__Task directions__
Each line of the listing that includes the string "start" needs to be located and copied.

__Supplied information__

/---

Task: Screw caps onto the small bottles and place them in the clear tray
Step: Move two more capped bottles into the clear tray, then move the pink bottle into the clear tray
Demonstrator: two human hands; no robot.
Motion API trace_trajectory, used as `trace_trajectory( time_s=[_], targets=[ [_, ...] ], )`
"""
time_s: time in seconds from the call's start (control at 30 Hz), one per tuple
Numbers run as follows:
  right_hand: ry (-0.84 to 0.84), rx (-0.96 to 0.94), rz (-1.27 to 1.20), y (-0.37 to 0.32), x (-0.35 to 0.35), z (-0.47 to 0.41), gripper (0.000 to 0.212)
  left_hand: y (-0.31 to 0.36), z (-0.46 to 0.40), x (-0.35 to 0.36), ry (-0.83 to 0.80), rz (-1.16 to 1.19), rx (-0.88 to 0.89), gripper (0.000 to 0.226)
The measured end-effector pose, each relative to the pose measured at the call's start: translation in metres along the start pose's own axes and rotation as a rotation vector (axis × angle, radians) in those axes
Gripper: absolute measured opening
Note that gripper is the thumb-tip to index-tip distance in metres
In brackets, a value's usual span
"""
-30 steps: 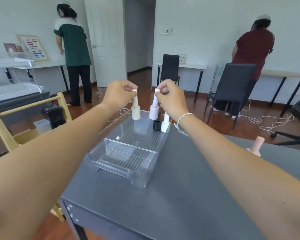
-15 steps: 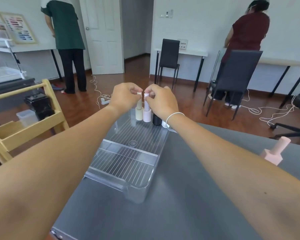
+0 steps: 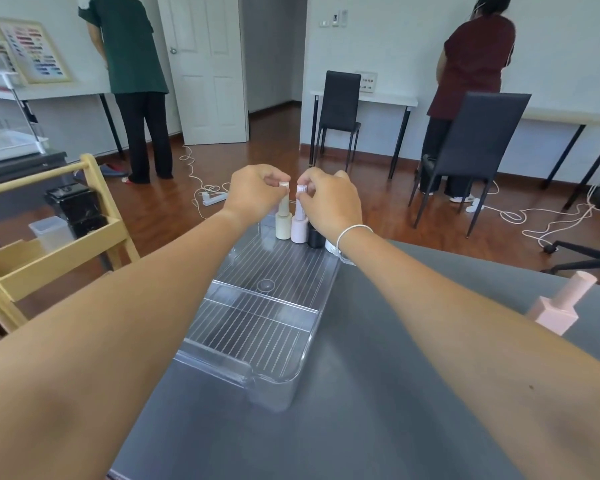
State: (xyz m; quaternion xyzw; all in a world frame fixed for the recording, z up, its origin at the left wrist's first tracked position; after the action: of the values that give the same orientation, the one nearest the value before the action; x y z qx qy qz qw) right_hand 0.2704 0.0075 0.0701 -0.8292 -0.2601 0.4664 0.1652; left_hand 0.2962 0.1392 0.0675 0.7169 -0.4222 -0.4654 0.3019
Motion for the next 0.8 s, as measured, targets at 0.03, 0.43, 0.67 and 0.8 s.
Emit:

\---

__Solution__
time_s: time in seconds from the call's start (control at 30 Hz), one per tuple
The measured end-effector pose, each relative to the pose measured at the call's start: translation in metres along the start pose's own axes and rotation as a rotation vector (axis × angle, radians) in those axes

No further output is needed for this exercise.